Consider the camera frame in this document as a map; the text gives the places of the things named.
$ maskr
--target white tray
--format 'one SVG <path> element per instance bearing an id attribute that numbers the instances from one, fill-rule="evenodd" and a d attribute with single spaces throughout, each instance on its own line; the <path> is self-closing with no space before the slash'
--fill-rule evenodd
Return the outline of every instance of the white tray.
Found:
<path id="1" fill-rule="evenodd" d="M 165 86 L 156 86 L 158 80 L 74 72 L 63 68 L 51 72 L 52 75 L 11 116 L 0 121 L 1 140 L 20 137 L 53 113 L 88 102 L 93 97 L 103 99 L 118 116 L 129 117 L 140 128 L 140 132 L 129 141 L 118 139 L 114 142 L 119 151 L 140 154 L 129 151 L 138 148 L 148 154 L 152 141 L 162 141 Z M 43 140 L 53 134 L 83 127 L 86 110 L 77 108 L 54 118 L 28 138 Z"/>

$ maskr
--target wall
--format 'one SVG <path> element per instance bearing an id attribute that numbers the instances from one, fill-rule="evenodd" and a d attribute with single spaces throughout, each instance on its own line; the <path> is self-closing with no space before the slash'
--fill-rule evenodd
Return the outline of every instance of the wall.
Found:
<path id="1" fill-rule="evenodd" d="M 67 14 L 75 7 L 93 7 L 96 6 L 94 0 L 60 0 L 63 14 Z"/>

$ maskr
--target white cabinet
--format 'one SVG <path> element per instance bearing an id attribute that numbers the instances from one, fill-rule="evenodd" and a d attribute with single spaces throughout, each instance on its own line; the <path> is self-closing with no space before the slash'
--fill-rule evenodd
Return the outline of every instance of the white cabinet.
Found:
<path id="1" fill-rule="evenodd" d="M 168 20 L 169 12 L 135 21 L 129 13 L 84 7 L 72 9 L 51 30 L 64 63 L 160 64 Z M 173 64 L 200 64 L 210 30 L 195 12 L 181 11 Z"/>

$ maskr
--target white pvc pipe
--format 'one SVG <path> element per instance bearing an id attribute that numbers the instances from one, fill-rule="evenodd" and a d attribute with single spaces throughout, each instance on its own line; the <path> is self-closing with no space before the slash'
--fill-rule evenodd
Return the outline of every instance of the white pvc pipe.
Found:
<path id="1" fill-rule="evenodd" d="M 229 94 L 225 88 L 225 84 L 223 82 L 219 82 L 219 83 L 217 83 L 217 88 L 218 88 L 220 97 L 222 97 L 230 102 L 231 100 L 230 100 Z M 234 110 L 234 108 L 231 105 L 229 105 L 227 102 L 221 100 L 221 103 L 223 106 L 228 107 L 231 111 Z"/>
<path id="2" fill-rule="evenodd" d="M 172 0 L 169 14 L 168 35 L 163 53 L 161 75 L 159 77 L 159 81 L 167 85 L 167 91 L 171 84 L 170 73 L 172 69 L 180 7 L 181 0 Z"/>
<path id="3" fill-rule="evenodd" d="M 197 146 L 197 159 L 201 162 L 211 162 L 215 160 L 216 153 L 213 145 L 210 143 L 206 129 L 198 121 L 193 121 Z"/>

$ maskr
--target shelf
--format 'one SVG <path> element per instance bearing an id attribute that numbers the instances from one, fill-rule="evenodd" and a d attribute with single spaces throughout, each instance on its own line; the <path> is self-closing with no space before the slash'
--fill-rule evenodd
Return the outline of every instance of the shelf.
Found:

* _WHAT YOU SHOULD DO_
Could you retype all of the entries, leaving every character unchanged?

* _ANSWER TO THE PROBLEM_
Consider the camera frame in this document as a map; the text gives the places of the things named.
$ maskr
--target white tray
--format 'one SVG <path> element per instance bearing an id attribute that numbers the instances from one, fill-rule="evenodd" and a d attribute with single spaces throughout, each instance on its own line; the <path> is self-closing with no space before the slash'
--fill-rule evenodd
Return the outline of every instance of the white tray.
Found:
<path id="1" fill-rule="evenodd" d="M 165 86 L 156 86 L 158 80 L 74 72 L 63 68 L 51 72 L 52 75 L 11 116 L 0 121 L 1 140 L 20 137 L 53 113 L 88 102 L 93 97 L 103 99 L 118 116 L 129 117 L 140 128 L 140 132 L 129 141 L 118 139 L 114 142 L 119 151 L 140 154 L 129 151 L 138 148 L 148 154 L 152 141 L 162 141 Z M 43 140 L 53 134 L 83 127 L 86 110 L 77 108 L 54 118 L 28 138 Z"/>

$ maskr
--target wall
--format 'one SVG <path> element per instance bearing an id attribute that numbers the instances from one, fill-rule="evenodd" and a d attribute with single spaces throughout, each instance on its own line; the <path> is self-closing with no space before the slash'
--fill-rule evenodd
Return the outline of every instance of the wall.
Found:
<path id="1" fill-rule="evenodd" d="M 67 14 L 75 7 L 93 7 L 96 6 L 94 0 L 60 0 L 63 14 Z"/>

$ maskr
--target white cabinet
--format 'one SVG <path> element per instance bearing an id attribute that numbers the instances from one, fill-rule="evenodd" and a d attribute with single spaces throughout, each instance on its own line; the <path> is self-closing with no space before the slash'
--fill-rule evenodd
Return the outline of every instance of the white cabinet.
Found:
<path id="1" fill-rule="evenodd" d="M 168 20 L 169 12 L 135 21 L 129 13 L 84 7 L 72 9 L 51 30 L 64 63 L 160 64 Z M 173 64 L 200 64 L 210 30 L 195 12 L 181 11 Z"/>

$ maskr
--target white pvc pipe
--format 'one SVG <path> element per instance bearing an id attribute that numbers the instances from one, fill-rule="evenodd" and a d attribute with single spaces throughout, each instance on its own line; the <path> is self-closing with no space before the slash'
--fill-rule evenodd
Return the outline of every instance of the white pvc pipe.
Found:
<path id="1" fill-rule="evenodd" d="M 229 94 L 225 88 L 225 84 L 223 82 L 219 82 L 219 83 L 217 83 L 217 88 L 218 88 L 220 97 L 222 97 L 230 102 L 231 100 L 230 100 Z M 234 110 L 234 108 L 231 105 L 229 105 L 227 102 L 221 100 L 221 103 L 223 106 L 228 107 L 231 111 Z"/>
<path id="2" fill-rule="evenodd" d="M 172 0 L 169 14 L 168 35 L 163 53 L 161 75 L 159 77 L 159 81 L 167 85 L 167 91 L 171 84 L 170 73 L 172 69 L 180 7 L 181 0 Z"/>
<path id="3" fill-rule="evenodd" d="M 197 146 L 197 159 L 201 162 L 211 162 L 215 160 L 216 153 L 213 145 L 210 143 L 206 129 L 198 121 L 193 121 Z"/>

$ maskr
--target shelf
--format 'one SVG <path> element per instance bearing an id attribute that numbers the instances from one, fill-rule="evenodd" and a d attribute with single spaces throughout, each instance on its own line; the <path> is self-closing with no space before the slash'
--fill-rule evenodd
Return the outline of every instance of the shelf.
Found:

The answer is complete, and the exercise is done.